Researchers say consumers have no reason to worry about most unwanted chemical compounds in foods, including arsenic and acrylamide, especially in the context of a varied and heterogeneous diet.
However, the “National Food Institute” claims that “It would be beneficial for everyone if the intake of certain compounds were reduced”; these compounds obviously also include inorganic arsenic and acrylamide.

Arsenic

Rice is considered one of the main sources of inorganic arsenic for almost all populations and at every age group; Furthermore, for childrenit seems that biscuits represent the main entry route for the aforementioned contaminants.
In light of these certainties, the average intake of inorganic arsenic in the diet (albeit within safety margins) should be reduced, especially for children. This is because smaller, developing organisms have less tolerance than adult ones; remember that, if consumed in large quantities and for many years, the chemical element in question could increase the risk of developing some forms of cancer.
It would therefore be desirable (in the diet of those who eat mainly this cereal, such as Asian populations or some Western celiacs) to partially replace rice with potatoes, bread (possibly gluten-free), legumes or other vegetables, to vary the diet and reduce exposure. to poison.

Acrilamide

Acrylamide is another chemical that may be present in rice cakes and increase the risk of certain types of cancer. This unwanted molecule is formed when carbohydrate-rich foods are fried, broiled, or baked; in any case always at temperatures >120°C.
While research suggests that average acrylamide intake for the population has decreased since 2007, some argue that levels are still too high.
According to a 2013 report, 36% of acrylamide in the diet of adults comes from packaged foods such as chips, 30% from coffee and 13% from bread and derivatives (including, obviously, biscuits). of rice).

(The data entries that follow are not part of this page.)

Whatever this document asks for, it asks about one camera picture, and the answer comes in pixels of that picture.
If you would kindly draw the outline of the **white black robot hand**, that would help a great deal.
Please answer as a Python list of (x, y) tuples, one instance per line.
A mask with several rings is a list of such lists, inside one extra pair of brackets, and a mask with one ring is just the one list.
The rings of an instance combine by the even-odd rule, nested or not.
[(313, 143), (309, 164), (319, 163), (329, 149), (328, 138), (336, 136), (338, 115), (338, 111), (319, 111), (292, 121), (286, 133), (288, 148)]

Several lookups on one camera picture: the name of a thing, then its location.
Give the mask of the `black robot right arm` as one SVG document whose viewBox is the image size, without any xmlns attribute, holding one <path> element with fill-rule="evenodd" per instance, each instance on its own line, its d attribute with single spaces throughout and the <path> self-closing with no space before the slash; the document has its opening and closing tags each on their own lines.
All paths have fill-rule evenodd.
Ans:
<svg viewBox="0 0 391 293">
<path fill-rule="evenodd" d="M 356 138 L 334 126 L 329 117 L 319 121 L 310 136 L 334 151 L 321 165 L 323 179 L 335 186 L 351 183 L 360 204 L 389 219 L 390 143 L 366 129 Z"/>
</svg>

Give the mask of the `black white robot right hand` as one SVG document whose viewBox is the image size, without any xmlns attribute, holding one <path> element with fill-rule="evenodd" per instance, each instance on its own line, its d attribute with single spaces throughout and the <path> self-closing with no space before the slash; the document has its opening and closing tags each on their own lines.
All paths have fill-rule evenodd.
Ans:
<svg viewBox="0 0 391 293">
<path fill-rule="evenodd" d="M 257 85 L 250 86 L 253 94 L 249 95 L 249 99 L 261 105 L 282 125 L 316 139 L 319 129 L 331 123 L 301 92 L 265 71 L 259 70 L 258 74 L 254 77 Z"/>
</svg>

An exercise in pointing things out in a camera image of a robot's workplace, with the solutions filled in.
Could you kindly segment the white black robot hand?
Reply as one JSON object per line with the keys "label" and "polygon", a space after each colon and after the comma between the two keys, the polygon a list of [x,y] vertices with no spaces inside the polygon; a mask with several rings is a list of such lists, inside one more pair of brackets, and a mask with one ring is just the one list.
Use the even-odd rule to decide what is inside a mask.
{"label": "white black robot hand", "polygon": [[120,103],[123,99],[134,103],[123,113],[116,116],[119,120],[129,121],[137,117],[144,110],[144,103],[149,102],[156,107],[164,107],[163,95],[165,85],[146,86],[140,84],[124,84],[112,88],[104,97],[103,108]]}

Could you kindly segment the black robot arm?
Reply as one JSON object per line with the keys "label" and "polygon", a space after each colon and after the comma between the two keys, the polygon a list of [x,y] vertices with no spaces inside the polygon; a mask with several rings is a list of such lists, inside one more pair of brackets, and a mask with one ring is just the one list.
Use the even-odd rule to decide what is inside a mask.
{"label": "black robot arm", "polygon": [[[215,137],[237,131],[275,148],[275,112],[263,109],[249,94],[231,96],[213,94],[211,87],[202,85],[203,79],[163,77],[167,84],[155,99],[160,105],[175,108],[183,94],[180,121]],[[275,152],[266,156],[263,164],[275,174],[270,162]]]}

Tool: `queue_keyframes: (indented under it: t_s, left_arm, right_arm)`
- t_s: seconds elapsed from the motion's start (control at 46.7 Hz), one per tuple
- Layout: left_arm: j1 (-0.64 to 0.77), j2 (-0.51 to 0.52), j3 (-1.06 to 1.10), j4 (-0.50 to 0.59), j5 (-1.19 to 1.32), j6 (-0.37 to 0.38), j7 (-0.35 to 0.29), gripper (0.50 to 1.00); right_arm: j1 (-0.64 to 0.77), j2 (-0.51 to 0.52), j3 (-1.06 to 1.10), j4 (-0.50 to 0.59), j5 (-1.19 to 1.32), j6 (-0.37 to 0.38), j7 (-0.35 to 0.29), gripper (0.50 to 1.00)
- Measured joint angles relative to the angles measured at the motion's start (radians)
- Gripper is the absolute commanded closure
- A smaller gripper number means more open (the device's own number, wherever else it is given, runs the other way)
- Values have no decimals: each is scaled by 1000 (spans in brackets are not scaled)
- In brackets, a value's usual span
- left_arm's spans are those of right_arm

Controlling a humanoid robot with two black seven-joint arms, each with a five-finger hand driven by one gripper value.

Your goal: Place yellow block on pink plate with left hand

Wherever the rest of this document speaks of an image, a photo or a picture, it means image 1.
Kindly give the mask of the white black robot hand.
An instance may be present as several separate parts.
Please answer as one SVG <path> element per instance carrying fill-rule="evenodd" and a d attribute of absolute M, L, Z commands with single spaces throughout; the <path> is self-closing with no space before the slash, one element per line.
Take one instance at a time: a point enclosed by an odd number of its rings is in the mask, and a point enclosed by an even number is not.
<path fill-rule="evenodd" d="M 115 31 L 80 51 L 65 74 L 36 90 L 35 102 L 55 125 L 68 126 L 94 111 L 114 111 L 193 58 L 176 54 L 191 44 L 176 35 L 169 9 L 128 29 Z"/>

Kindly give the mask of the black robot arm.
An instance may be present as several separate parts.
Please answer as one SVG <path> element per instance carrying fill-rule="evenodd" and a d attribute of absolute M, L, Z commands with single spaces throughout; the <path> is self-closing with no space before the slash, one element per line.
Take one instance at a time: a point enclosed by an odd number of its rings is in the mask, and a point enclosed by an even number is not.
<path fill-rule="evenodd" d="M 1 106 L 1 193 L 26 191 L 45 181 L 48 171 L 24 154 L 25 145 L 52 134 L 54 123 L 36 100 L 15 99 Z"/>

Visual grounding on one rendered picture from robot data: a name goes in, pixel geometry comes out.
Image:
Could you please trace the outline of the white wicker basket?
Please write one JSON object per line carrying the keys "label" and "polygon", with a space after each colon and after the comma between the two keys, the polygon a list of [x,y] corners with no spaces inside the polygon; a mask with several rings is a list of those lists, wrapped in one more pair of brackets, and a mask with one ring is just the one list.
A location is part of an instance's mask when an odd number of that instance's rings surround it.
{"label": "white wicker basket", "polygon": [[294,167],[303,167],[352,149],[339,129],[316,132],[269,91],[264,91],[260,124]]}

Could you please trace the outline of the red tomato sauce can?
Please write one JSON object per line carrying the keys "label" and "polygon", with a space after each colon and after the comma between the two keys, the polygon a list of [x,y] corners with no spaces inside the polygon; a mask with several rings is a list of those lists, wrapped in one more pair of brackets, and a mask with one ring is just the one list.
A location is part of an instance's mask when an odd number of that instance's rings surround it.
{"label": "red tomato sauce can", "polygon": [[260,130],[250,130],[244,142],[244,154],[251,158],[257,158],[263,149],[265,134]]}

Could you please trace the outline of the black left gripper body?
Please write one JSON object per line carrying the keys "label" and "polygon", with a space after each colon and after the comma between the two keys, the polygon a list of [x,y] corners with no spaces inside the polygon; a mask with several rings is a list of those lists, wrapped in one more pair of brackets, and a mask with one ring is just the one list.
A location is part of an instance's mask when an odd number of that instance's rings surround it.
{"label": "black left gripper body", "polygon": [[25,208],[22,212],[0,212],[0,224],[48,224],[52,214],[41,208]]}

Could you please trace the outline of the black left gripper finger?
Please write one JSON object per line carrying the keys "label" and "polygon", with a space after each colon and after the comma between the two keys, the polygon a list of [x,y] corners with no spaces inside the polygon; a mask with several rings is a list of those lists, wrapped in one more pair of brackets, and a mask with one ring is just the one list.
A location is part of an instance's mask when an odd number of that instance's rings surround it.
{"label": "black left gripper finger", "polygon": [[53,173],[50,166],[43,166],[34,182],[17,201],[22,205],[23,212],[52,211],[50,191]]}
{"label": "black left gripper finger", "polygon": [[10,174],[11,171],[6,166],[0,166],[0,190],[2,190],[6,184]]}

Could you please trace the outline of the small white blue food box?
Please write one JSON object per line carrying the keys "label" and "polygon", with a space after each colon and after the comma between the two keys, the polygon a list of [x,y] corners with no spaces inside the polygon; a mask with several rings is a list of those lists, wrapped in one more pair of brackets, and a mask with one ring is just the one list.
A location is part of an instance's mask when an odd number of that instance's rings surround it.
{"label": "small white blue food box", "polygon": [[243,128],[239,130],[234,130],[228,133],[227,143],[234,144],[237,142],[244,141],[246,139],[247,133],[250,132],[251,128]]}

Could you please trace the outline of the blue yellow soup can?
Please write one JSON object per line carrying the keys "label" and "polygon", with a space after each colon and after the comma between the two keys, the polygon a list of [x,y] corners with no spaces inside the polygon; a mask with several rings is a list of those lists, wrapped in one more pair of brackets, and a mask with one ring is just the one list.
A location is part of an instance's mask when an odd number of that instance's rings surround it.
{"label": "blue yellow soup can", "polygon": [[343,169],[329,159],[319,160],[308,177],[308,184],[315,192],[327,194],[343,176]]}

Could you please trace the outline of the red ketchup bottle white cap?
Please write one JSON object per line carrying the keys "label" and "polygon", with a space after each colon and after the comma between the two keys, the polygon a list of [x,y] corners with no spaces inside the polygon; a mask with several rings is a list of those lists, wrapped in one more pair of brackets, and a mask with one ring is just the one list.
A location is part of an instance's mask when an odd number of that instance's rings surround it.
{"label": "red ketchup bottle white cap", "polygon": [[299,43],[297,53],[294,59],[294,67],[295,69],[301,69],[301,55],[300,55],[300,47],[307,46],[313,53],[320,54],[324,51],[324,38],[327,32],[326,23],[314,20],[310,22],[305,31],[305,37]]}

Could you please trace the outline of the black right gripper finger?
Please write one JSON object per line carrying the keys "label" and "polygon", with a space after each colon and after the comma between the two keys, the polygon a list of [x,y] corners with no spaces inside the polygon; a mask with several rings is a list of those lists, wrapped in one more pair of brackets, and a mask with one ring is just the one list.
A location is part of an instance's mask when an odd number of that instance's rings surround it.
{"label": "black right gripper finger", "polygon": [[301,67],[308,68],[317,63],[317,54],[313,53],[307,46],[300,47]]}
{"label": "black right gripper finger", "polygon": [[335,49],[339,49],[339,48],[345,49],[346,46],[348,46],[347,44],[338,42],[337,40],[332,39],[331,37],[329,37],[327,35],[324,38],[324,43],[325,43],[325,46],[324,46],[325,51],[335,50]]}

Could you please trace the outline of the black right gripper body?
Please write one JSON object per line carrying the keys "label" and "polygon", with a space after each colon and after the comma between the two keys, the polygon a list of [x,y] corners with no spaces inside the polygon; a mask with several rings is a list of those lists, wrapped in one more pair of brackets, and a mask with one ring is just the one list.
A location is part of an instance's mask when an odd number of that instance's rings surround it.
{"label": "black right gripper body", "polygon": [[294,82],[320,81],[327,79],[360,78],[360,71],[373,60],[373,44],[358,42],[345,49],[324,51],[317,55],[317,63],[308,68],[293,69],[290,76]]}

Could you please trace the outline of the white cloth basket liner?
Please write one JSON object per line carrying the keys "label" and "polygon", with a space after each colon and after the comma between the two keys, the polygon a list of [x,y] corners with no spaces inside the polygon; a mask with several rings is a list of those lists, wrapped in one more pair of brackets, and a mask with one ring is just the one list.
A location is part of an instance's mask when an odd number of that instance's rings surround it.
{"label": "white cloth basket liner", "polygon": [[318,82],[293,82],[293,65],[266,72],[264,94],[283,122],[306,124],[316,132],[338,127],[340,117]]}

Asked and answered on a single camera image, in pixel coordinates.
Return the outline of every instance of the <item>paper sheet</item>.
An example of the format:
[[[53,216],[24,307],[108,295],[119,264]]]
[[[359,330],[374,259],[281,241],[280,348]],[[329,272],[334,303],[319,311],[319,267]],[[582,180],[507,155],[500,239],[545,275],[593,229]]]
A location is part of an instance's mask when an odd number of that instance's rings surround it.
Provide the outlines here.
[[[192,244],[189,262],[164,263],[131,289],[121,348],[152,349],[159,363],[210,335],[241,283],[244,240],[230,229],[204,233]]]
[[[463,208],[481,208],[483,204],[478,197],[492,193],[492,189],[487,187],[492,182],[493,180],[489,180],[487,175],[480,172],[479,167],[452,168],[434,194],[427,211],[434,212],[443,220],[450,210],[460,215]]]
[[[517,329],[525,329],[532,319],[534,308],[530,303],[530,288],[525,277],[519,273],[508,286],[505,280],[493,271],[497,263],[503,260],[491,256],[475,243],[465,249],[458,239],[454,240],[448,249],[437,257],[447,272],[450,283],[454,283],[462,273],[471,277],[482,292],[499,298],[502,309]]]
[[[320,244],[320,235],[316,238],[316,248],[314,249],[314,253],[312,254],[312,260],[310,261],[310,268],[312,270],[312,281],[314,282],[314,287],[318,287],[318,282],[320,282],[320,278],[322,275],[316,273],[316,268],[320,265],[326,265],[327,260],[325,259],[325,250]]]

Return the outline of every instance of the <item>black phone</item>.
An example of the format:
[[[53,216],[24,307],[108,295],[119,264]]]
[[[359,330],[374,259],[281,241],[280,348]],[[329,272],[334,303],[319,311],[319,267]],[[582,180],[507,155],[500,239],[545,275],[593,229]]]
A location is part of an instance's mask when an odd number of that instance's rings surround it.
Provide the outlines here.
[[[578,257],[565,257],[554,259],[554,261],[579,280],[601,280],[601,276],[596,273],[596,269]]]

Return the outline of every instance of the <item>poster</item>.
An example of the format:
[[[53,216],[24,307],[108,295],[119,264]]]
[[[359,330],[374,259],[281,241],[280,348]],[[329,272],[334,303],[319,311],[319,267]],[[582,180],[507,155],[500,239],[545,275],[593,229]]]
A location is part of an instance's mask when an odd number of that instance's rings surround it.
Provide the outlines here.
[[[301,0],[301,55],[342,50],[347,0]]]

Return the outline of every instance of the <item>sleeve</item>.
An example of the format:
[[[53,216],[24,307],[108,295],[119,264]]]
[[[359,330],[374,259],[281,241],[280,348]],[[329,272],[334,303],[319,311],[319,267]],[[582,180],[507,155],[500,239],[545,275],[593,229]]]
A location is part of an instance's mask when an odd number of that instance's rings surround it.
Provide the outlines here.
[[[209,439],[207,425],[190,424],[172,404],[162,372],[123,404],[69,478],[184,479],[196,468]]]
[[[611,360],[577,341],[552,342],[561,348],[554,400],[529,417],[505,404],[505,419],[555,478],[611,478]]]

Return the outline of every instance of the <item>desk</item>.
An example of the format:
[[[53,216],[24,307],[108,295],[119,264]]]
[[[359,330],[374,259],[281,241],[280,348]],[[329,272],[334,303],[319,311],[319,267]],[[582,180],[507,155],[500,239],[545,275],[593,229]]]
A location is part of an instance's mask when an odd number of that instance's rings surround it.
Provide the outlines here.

How to Avoid the Accumulation of Acrylamide and Arsenic

In addition to avoiding certain types of foods that contain high levels of this substance (those that are very browned or charred), consumers may want to take certain safety measures, such as taking a detox supplement.
These types of supplements often contain a mixture of micronized zeolite (detoxifying volcanic mineral based on silicon and aluminium), alpha lipoic acid (a powerful antioxidant) and/or other antioxidant molecules of vitamin, mineral, polyphenolic, coenzymatic origin, etc.
The composition is justified by the fact that alpha lipoic acid, as well as the other components mentioned, could help limit the oxidative stress caused by acrylamide, thanks to its remarkable ability to neutralize harmful free radicals throughout the body. The zeolite, meanwhile, thanks to a “cage” chemical structure, should exchange heavy metals (including the aforementioned arsenic) in the environment, releasing its ions and preventing toxins from remaining inside the organism.
To tell the truth – if it is demonstrated that zeolite can effectively exchange its ions with heavy metals, caging them, and that antioxidants have a certain effectiveness in combating oxidative stress – there is no guarantee that the aforementioned supplements can cancel the presence or the effect of arsenic and acrylamide in foods. Among other things, the use of clays in food supplements was recently banned by the Ministry of Health, in order to reduce consumer exposure to food sources of aluminum.
Assume antioxidant supplements and “detoxifying” could therefore be a correct habit, but diet remains the most important form of prevention of all.